In her 2017 action, the paternal grandmother also sought to enforce the visitation provisions of the New York judgment. The trial court entered an order on February 18, 2018, confirming the August 2017 registration of the New York judgment in that court; it later certified that order as final pursuant to Rule 54(b), Ala. R. Civ. P. Marler I, supra. The mother appealed the February 18, 2018, order to this court which affirmed the order. Marler I, supra. In our opinion, this court noted, among other things, that the mother is an attorney licensed to practice in Alabama, that she had unsuccessfully attempted to avoid service in New York of the paternal grandmother's grandparent-visitation action before leaving New York to relocate to Alabama, that she had failed or refused to participate in much of the New York litigation, and that she had either ignored or failed to comply with court orders in the New York litigation. This court stated, among other things, that "[i]t is clear that the mother has resisted visitation between the paternal grandmother and the child at least since the filing of the grandparent-visitation action." Marler I, 281 So.3d at 430.

In late March 2018, while the appeal in Marler I, supra, was still pending before this court, the mother filed an "emergency" petition in the trial court seeking to modify the New York judgment. The paternal grandmother filed a counterclaim seeking to have the mother held in contempt for refusing to allow, or for interfering with, her court-ordered visitation with the child, and she sought to dismiss the mother's modification claim; she also later amended her pleadings. The trial court entered an order on May 14, 2019, in which it granted the paternal grandmother's motion to dismiss the mother's modification claim. The trial court immediately, on May 15 2019, entered an order scheduling a hearing on the paternal grandmother's pending contempt claims, and it later entered an order requiring the mother to appear to show why she should not be held in contempt. In spite of the orders scheduling the paternal grandmother's counterclaims for a hearing, on July 25, 2019, the mother filed a notice of appeal to this court from the trial court's May 14, 2019 order dismissing her modification claim. That appeal was assigned appeal number 2180881. We note that, in appeal number 2180881, the paternal grandmother argued, among other things, that the mother had filed that appeal from the nonfinal May 14, 2019, order as a delay tactic. On December 13, 2019, this court issued an order dismissing appeal number 2180811 on the basis that it had been taken from a nonfinal order because of the pendency of the paternal grandmother's contempt counterclaims. Marler v. Lambrianakos (No. 2180881, Dec. 13, 2019), 312 So.3d 804 (Ala. Civ. App. 2019)(table)("Marler II").
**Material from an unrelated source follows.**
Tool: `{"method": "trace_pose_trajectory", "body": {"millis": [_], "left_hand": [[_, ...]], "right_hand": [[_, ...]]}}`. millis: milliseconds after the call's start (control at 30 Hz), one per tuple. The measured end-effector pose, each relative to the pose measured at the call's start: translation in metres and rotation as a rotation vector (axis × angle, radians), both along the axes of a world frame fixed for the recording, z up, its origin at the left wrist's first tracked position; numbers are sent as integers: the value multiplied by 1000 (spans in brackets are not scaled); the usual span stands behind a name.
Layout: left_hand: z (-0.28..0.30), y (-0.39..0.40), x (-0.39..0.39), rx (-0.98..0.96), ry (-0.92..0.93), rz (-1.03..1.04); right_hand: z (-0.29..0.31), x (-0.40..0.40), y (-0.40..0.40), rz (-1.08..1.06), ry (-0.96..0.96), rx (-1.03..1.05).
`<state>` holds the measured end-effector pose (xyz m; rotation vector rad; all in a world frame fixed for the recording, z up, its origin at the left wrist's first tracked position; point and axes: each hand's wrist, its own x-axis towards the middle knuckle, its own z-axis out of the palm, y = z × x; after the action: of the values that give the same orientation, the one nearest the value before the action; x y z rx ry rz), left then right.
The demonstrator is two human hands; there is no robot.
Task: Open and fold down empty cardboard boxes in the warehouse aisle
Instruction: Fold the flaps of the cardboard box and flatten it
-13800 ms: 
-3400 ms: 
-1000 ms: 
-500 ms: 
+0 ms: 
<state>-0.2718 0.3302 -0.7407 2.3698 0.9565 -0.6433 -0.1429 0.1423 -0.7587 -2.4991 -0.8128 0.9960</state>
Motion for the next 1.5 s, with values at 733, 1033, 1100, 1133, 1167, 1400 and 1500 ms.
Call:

After this court's dismissal of the appeal in Marler II, the action proceeded in the trial court. The parties engaged in numerous discovery disputes, and the contempt hearing was rescheduled several times.

The trial court conducted an ore tenus hearing over the course of three days -- September 15, 2020, through September 17, 2020. At the close of the contempt hearing on September 17, 2020, the trial court orally found the mother in criminal contempt for preventing or interfering with the paternal grandmother's visitation on 155 separate occasions. The trial court sentenced the mother to 5 days of incarceration for each of the 155 occasions, for a total sentence of 775 days, and it ordered the mother to be immediately incarcerated. The next day, September 18, 2020, the order committing the mother to incarceration was formally entered in the record.

On September 22, 2020, the trial court entered a judgment finding the mother in contempt, enforcing the paternal grandmother's right of visitation as set forth in the New York judgment, and ordering that the paternal grandmother be allowed additional days of visitation during certain periods, including during the summer of 2021, to "make up" for the visitation the mother had denied the paternal grandmother. Also on September 22, 2020, the trial court entered a separate order suspending 410 days of the mother's total sentence for criminal contempt and ordering her to serve 365 days of that sentence.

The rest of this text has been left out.